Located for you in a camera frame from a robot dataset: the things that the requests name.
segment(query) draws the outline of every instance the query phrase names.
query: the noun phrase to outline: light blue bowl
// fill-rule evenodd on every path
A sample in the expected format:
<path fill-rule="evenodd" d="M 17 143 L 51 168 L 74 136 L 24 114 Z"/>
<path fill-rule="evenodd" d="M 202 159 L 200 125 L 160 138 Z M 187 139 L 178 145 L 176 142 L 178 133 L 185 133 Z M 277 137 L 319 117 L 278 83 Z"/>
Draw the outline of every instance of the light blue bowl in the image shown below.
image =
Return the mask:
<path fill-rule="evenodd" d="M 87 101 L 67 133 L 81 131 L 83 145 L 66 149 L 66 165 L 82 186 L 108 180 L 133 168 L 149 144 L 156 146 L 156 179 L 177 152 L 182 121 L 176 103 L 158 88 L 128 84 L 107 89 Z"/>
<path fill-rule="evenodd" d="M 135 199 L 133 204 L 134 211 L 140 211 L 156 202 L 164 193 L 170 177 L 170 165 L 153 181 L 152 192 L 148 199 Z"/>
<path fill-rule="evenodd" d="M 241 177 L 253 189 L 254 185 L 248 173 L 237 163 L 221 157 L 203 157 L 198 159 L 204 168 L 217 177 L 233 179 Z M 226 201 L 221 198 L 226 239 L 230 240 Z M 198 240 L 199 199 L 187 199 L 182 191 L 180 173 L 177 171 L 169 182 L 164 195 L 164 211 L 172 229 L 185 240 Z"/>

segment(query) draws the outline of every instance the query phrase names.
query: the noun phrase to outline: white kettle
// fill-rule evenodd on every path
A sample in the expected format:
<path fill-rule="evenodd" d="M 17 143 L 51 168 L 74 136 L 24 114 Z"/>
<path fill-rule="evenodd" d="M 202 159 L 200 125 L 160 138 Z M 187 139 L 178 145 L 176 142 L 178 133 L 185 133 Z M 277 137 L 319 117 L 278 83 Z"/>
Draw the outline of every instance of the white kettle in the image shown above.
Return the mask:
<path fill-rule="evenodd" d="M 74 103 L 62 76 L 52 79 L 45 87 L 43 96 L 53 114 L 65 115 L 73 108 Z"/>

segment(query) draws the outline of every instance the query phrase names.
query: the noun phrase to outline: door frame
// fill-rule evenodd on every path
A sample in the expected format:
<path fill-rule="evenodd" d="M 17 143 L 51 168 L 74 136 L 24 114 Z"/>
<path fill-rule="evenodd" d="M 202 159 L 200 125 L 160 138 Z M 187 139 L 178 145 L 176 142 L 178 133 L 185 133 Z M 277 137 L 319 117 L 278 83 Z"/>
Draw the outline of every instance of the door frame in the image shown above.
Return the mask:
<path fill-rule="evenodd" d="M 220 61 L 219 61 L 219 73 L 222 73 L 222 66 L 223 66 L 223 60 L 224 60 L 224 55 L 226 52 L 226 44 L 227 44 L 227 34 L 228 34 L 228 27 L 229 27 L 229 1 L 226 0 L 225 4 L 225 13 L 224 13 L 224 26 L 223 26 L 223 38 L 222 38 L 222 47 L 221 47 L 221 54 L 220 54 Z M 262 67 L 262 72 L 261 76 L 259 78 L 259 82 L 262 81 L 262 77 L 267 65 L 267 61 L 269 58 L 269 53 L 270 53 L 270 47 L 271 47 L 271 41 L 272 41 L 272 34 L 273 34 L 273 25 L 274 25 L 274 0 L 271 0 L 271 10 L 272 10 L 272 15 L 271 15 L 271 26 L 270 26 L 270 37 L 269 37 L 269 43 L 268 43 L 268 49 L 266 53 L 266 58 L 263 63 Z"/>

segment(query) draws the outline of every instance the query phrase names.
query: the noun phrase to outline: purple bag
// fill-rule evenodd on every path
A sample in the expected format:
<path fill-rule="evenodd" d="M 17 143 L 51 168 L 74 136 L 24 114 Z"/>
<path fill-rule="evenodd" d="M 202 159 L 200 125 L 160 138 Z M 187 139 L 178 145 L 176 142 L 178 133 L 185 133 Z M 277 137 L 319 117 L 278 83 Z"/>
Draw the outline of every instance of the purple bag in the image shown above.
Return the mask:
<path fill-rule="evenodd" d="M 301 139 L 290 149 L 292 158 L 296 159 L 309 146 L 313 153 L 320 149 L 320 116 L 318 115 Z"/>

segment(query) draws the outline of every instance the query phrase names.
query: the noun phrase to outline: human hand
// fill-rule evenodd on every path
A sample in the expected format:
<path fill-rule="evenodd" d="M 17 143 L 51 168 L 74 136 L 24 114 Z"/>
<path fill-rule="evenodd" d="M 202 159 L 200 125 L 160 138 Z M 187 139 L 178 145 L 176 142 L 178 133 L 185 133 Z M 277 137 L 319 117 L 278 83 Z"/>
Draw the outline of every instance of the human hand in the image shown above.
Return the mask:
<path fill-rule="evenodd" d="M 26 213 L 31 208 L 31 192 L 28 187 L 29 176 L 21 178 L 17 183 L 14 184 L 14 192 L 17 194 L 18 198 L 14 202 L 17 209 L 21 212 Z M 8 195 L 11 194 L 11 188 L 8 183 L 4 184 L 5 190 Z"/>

TASK TO CARRY OUT:
Find and copy each line in the material above where the string "human" occurs.

COMPLETED TASK:
query: the noun phrase to outline: human hand
Draw the outline of every instance of the human hand in the image shown above.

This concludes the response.